Now, let this not be confused with my defense of a narrow economicism. It is also necessary to engage in public political and ideological struggle, and to dispute both the past and the future, which the forces of reaction seek to mythologize. Narrow pragmatism, which sees only the need to make concessions and postpone major clashes, has led us, step by step, to the edge of the precipice, because the defense of a state of desolation is something very unmoving.
We need to recover a sense of historical hope, which has nothing to do with a naïve determinism, because history is not an entity with a will of its own, but with the awareness that it is women and men as they exist today who write their destiny – the economy and politics of the time are only the backdrop, the stage on which our actions unfold. Dispossession and poverty also have, within all their negativity, a latent transformative power: it is urgent to mobilize it.
Intellectuals in general, and artists in particular, have much to contribute in this regard, because aesthetic creation has the powerful power to bring together what is still fragile in life, anticipating in the present what has not yet become effective. In the same way, it is necessary to foster and extend new forms of political inventiveness, born from the ground of struggles, not to renounce, but to successfully carry out in our time the assault on the heavens, the redemption of the damned of the earth.
In short, anyone who wants to understand and change the barbaric reality of prisons must first understand and change the society that increasingly resembles a vast prison. This conviction, which is at the heart of this book, remains unchanged on my part.

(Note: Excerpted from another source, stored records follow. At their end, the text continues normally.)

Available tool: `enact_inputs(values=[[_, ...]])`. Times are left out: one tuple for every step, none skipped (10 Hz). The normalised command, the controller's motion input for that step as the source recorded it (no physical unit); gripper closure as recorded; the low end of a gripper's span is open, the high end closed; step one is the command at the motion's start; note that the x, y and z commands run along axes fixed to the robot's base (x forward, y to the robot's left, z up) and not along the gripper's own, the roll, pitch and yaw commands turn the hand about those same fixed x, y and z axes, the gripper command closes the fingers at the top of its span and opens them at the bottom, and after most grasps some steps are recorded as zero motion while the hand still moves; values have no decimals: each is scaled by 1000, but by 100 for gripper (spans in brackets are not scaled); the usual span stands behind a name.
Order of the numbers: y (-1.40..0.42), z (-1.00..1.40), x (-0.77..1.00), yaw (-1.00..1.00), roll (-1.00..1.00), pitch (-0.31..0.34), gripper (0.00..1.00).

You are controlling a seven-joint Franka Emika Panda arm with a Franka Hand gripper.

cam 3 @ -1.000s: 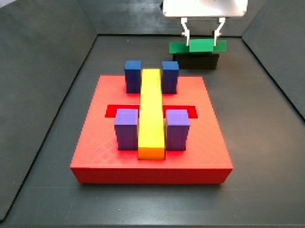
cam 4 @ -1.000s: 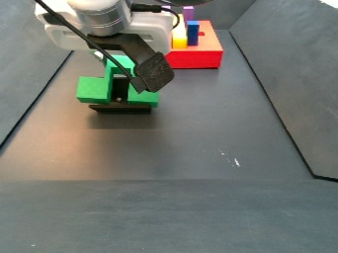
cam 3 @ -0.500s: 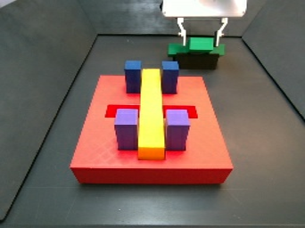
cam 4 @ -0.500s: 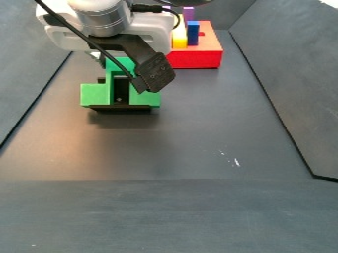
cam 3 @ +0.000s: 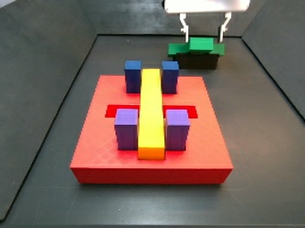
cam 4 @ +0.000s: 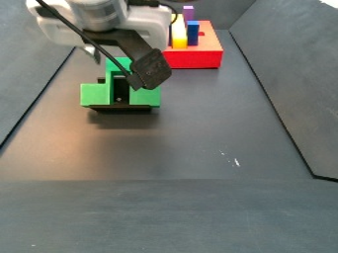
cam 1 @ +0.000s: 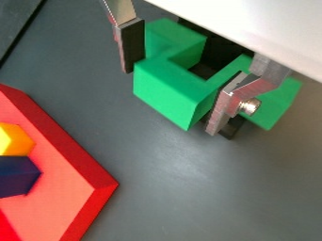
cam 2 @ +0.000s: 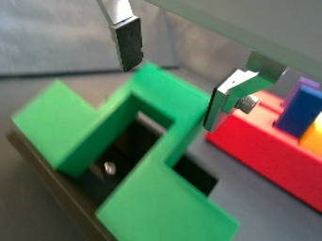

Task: Pick up the green object. Move up. Place the green object on the fixture. Regrasp the green object. Move to above the board. Insert the green object.
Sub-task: Regrasp the green object.

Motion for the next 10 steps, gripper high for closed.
enact_inputs(values=[[214, 454, 49, 0, -346, -251, 0], [243, 511, 51, 0, -349, -260, 0], [209, 603, 0, 0, -206, -297, 0], [14, 714, -9, 34, 20, -363, 0], [-29, 700, -54, 157, 446, -451, 0], [-123, 346, -11, 274, 671, -474, 0], [-166, 186, -11, 326, 866, -423, 0], [-149, 29, 0, 374, 1000, -274, 0], [-100, 0, 0, 386, 1000, -134, 0], [-43, 0, 17, 394, 1000, -9, 0]])
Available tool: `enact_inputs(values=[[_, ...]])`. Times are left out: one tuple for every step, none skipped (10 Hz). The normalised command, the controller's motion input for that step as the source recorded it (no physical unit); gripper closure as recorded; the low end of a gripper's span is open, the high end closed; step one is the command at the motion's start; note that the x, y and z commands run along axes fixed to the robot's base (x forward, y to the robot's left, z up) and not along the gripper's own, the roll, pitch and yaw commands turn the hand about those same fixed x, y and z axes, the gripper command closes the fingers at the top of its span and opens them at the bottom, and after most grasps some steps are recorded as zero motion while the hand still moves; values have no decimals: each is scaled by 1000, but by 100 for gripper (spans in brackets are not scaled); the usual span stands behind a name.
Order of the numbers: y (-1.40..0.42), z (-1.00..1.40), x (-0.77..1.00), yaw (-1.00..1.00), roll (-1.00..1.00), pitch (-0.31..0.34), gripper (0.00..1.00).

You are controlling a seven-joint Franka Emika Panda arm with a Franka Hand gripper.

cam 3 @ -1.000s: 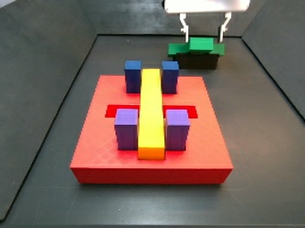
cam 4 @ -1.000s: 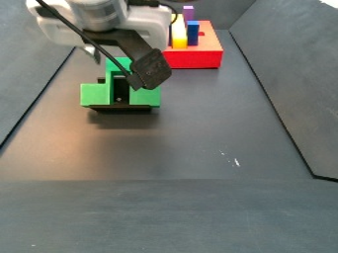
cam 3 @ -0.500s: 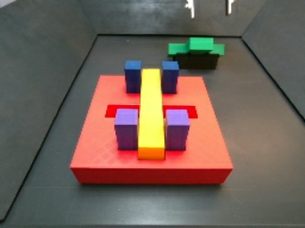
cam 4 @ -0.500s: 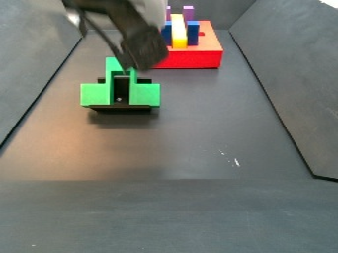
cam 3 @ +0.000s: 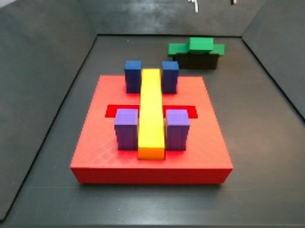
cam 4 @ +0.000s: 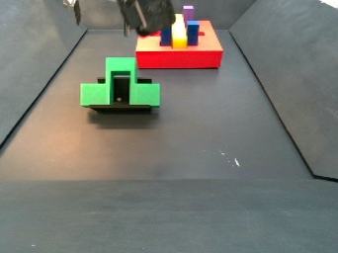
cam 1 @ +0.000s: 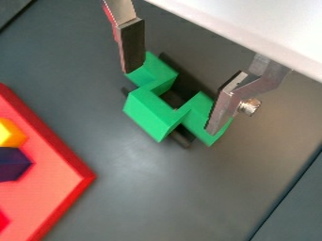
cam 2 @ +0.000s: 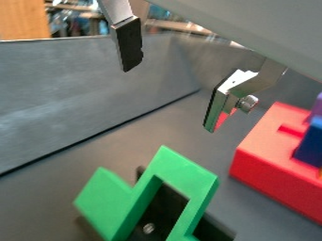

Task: Pick up the green object. Move up. Place the green object on the fixture. Regrasp the green object. Move to above the board. Insert the green object.
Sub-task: Regrasp the green object.

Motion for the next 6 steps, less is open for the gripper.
enact_inputs(values=[[-11, 17, 69, 371, 1000, 0, 0], [0, 29, 200, 371, 1000, 134, 0], [0, 23, 237, 337, 1000, 249, 0], [0, 51, 251, 306, 1000, 331, 0], [0, 80, 226, 297, 1000, 371, 0], [0, 106, 209, 289, 1000, 394, 0]])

*Igor Mendes is a writer and teacher. Author, among other books, of Feverish June (n-1 editions).
Reference
Igor Mendes. The little prison. Sao Paulo, n-1 editions, 2024. [https://amzn.to/4i9k1As]
Notes
[I] Raymond Williams, Culture and materialism. New York, New York, pp. 122-123.
[ii] Anyone who wants to get a clear idea of what I'm saying should go to the door of a prison on visiting day: apart from the police, the only institution present are the evangelical churches, which act as a doctor's office, employment agency and legal aid at the same time.
[iii] Johann Chapoutot, The Nazi Cultural Revolution, ed. Da Vinci, p. 19.